Lelaki itu merasa seakan-akan terperangkap di dalam ruang
isolasi yang sangat gelap dan pengap. Masa lalu yang kelabu, saat ini
yang seolah tak memiliki arti, seolah mengepung dari berbagai penjuru. Apalagi
bila mencoba menerawang ke masa yang akan datang, dirinya sama sekali tak punya
kejelasan.
Padahal usianya tak muda lagi. Bila diibaratkan sebuah
pohon, dari akar sampai ranting dan dahannya sudah melapuk dan meranggas
gersang. Bisa jadi sudah tak berguna lagi. Paling-paling dijadikan sebagai kayu
bakar.
Masih jelas membayang masa-masa mudanya yang sudah lama
dilewatinya.

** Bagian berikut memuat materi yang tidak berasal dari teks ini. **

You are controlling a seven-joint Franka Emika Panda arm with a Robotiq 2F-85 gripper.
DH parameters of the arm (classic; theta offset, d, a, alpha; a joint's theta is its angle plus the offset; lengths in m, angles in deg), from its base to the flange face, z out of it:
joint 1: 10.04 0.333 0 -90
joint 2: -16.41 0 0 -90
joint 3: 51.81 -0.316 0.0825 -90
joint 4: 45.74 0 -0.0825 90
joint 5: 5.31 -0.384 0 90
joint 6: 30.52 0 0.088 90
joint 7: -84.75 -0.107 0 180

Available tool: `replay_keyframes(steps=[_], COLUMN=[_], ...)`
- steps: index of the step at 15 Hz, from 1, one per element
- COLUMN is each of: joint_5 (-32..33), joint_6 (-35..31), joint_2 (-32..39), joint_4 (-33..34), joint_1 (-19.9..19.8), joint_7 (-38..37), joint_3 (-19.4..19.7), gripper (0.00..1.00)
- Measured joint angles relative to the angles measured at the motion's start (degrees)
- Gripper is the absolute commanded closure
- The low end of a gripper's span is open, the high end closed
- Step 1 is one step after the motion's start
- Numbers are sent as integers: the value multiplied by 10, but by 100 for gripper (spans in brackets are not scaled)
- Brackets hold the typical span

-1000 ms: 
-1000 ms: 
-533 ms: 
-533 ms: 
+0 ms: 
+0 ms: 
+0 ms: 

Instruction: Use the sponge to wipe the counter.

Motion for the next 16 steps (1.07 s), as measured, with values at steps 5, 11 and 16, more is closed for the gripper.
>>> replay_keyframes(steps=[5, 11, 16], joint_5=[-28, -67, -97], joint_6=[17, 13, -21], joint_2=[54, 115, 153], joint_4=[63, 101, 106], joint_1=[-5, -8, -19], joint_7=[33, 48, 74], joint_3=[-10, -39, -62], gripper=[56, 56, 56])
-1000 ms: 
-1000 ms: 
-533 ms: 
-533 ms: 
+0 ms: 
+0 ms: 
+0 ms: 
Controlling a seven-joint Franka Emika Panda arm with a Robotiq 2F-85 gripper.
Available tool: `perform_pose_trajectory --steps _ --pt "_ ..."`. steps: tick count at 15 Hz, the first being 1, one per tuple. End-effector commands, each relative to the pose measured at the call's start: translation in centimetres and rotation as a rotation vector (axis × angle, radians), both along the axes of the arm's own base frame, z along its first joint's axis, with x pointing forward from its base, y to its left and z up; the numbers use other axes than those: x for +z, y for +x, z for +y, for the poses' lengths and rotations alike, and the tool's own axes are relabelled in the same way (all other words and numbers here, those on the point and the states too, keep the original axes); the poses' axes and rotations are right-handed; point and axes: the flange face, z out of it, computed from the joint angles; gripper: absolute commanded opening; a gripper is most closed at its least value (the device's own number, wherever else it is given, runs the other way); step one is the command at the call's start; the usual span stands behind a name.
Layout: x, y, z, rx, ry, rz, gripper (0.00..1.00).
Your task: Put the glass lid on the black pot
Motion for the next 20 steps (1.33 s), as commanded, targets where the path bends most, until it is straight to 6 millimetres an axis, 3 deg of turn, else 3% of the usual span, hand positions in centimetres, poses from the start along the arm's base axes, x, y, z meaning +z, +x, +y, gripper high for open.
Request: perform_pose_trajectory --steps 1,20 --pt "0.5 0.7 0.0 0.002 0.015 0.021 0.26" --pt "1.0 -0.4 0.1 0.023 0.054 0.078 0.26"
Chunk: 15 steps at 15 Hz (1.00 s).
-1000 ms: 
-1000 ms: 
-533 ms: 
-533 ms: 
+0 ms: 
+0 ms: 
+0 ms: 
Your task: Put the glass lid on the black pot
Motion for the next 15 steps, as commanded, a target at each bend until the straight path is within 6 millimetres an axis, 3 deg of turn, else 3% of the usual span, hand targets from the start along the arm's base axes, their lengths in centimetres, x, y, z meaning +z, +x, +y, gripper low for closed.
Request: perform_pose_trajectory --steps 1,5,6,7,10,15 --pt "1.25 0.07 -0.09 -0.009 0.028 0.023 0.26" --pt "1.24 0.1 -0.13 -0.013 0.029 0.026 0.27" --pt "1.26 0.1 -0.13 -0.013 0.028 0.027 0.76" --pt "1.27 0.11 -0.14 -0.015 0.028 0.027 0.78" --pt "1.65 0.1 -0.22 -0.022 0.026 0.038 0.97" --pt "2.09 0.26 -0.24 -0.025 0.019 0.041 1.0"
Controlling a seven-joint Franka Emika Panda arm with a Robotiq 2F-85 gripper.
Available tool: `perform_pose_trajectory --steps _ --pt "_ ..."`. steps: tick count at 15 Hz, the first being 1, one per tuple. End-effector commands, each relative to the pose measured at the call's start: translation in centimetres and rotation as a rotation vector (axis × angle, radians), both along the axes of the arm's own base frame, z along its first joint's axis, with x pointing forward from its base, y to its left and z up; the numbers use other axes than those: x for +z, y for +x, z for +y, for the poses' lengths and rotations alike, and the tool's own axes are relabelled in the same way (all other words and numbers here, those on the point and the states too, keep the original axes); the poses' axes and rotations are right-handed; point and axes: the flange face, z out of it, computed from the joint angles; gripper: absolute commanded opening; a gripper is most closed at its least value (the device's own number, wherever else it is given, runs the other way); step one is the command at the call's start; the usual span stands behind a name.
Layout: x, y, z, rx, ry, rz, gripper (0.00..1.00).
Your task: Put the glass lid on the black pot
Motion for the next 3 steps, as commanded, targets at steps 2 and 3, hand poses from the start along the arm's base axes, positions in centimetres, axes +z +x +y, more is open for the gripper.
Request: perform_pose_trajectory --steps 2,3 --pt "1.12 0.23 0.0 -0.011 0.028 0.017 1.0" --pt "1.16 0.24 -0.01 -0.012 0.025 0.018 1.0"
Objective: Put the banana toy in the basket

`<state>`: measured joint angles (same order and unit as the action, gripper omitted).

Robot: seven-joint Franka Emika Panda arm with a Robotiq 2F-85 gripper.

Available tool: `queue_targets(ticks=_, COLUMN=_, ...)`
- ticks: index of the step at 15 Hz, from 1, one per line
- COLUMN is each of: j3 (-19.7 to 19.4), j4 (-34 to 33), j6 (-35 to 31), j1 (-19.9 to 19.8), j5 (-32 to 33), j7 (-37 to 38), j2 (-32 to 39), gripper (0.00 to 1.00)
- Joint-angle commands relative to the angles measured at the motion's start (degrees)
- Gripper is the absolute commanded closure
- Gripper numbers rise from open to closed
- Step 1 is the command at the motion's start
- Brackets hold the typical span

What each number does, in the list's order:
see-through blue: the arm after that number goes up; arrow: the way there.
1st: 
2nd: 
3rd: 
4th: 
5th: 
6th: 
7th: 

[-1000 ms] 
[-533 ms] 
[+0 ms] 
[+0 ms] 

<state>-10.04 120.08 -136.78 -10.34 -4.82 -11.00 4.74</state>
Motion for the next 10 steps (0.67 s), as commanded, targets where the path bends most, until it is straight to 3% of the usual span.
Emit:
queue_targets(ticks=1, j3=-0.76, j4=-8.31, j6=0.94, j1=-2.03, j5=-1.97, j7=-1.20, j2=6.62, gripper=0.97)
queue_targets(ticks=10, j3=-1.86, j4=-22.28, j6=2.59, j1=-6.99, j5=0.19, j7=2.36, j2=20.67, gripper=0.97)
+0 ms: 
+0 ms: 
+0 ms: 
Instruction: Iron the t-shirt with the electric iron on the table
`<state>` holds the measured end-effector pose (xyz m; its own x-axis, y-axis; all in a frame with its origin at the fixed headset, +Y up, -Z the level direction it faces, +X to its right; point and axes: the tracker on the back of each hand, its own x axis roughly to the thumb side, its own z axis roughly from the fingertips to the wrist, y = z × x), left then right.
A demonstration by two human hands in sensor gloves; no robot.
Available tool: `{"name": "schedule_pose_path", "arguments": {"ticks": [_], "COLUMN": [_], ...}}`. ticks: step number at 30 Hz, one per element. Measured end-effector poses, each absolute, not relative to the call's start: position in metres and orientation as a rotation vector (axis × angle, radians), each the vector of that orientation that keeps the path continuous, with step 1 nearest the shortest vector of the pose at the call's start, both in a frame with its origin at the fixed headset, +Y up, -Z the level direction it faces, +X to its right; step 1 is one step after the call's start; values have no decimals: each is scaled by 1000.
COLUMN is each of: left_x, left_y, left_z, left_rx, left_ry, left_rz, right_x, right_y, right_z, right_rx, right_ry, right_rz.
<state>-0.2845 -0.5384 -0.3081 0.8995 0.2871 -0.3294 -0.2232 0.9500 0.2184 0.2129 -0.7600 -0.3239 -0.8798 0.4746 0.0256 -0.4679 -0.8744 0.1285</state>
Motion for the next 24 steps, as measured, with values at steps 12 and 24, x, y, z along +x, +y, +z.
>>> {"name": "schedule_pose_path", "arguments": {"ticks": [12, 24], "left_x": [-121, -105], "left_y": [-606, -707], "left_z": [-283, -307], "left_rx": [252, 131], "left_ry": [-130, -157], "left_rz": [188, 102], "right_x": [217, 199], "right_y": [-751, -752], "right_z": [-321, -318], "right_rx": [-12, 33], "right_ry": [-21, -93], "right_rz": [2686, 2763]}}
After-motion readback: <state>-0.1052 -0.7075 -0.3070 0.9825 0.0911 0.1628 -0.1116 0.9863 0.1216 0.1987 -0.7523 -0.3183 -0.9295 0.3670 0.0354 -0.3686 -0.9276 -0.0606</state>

Lelaki itu terlalu banyak merambah perjalanan ke segala arah, dan
selalu merancang banyak rencana yang tak satupun menjadi nyata.
Lalu di saat ini ketika usianya tak muda lagi, ia masih juga
asyik mengurai mimpi. Tak kenal waktu, siang dan malam lelaki itu menjalin
impian yang satu dengan yang lainnya sepanjang hari. Padahal apalah namanya
mimpi jika dalam kenyataannya sungguh berbeda sama sekali.
Bila suatu ketika lelaki itu tersadar, dirinya merasa berada
di dalam ruang yang begitu asing memang. Sementara orang-orang lain yang
seusianya, bahkan yang layak jadi anak-cucunya, mereka sudah jauh, jauh sekali
berada di ujung jalan yang semestinya ia pun menjalaninya.